The shift-left movement in application security has exposed a related version of this problem: developer tooling versus security tooling. Static analysis security testing (SAST), software composition analysis (SCA), and infrastructure-as-code security scanning have existed for years, but their adoption in development workflows has historically been limited by three factors. First, false positive rates high enough to erode developer trust quickly — if your tool flags fifty findings on a pull request and forty-two of them are irrelevant to the actual codebase context, developers will start ignoring all fifty. Second, poor IDE integration — scanning results that arrive in a separate portal, disconnected from the developer's active context in VS Code or JetBrains, create a context-switch overhead that gets deprioritised. Third, findings presented without remediation guidance specific enough to act on — telling a developer that a dependency has a known CVE without indicating whether the vulnerable code path is actually reachable in their application is not actionable intelligence.

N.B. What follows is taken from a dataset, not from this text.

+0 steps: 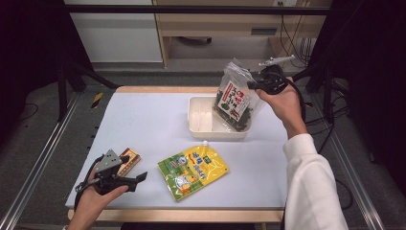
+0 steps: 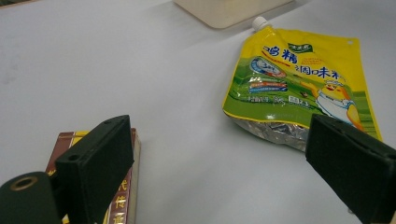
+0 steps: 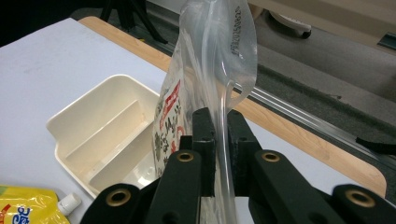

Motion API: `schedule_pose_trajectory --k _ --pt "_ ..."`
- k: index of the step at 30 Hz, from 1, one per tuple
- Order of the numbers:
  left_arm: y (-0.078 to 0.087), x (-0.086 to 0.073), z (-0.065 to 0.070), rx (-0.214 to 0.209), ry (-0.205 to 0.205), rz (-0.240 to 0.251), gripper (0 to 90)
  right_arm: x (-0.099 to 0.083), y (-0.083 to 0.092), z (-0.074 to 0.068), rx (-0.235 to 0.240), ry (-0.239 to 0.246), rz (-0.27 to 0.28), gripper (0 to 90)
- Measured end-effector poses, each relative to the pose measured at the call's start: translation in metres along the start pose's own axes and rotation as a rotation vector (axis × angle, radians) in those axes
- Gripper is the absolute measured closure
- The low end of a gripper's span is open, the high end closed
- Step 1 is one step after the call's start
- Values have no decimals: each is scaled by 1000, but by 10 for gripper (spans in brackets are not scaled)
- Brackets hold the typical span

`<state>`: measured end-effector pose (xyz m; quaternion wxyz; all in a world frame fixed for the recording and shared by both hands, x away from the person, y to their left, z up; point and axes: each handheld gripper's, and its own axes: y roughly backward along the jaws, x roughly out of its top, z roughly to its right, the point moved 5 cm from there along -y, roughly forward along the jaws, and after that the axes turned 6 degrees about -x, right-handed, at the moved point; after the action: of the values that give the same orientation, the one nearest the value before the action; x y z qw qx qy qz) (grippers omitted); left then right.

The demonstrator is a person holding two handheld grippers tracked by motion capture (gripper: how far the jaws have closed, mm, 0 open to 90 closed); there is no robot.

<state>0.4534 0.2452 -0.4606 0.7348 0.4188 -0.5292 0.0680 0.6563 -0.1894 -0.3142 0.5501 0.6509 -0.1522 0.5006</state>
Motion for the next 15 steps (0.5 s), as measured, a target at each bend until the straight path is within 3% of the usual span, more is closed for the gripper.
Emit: schedule_pose_trajectory --k 4,15 --pt "0 0 0 0 -2 1 73 0 2 0 0 -14 7 770" --pt "0 0 0 5 -5 -4 73 2 19 -7 -1 -21 66 450"
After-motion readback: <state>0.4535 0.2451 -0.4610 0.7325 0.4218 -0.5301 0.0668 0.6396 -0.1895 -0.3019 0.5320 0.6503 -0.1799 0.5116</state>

The founders building developer-first security who get this right share a common characteristic: they have been the frustrated security engineer or developer themselves. They know the specific workflow failure they are solving because they lived it. When we ran diligence on Aikido Security in 2023, the founding team's background in developer tooling was immediately legible in the product decisions: the false positive reduction approach was built on reachability analysis, not just dependency version matching; the IDE plugin was treated as a primary surface, not an afterthought; the alert format was designed to include a specific remediation suggestion with a code example where applicable. These are decisions that come from product empathy with the developer user, not from interviewing CISOs about their desired dashboard layouts.
There is a reasonable counterargument here, and we should engage with it honestly. Building exclusively for the security engineer creates a genuine go-to-market challenge: security engineers do not have budget authority in most organisations. The product might be technically superior and beloved by its users, but if it cannot navigate enterprise procurement, it cannot scale. The companies that have solved this most elegantly are those that use the security engineer as their distribution wedge — bottoms-up adoption that creates enough internal advocacy to get a formal evaluation started — while building the executive reporting and compliance evidence layers that give the CISO a justification framework for the procurement committee. This is a deliberate product architecture choice, not a sales strategy. It requires designing both surfaces from the beginning: the power user interface for the engineer and the governance narrative for the buyer. The companies that try to retrofit one after the other has been built tend to do both poorly.
Our portfolio approach in the developer security category is to back companies that have genuine conviction about the user — companies where the founding team can describe in detail the specific workflow pain they are removing and can demonstrate product decisions that reflect that understanding. Market sizing and TAM models are secondary inputs in our evaluation of this category; the primary signal is whether we believe the team builds security tooling that security engineers will actually want to use, recommend to their colleagues, and fight to keep in their stack when procurement cycles come around.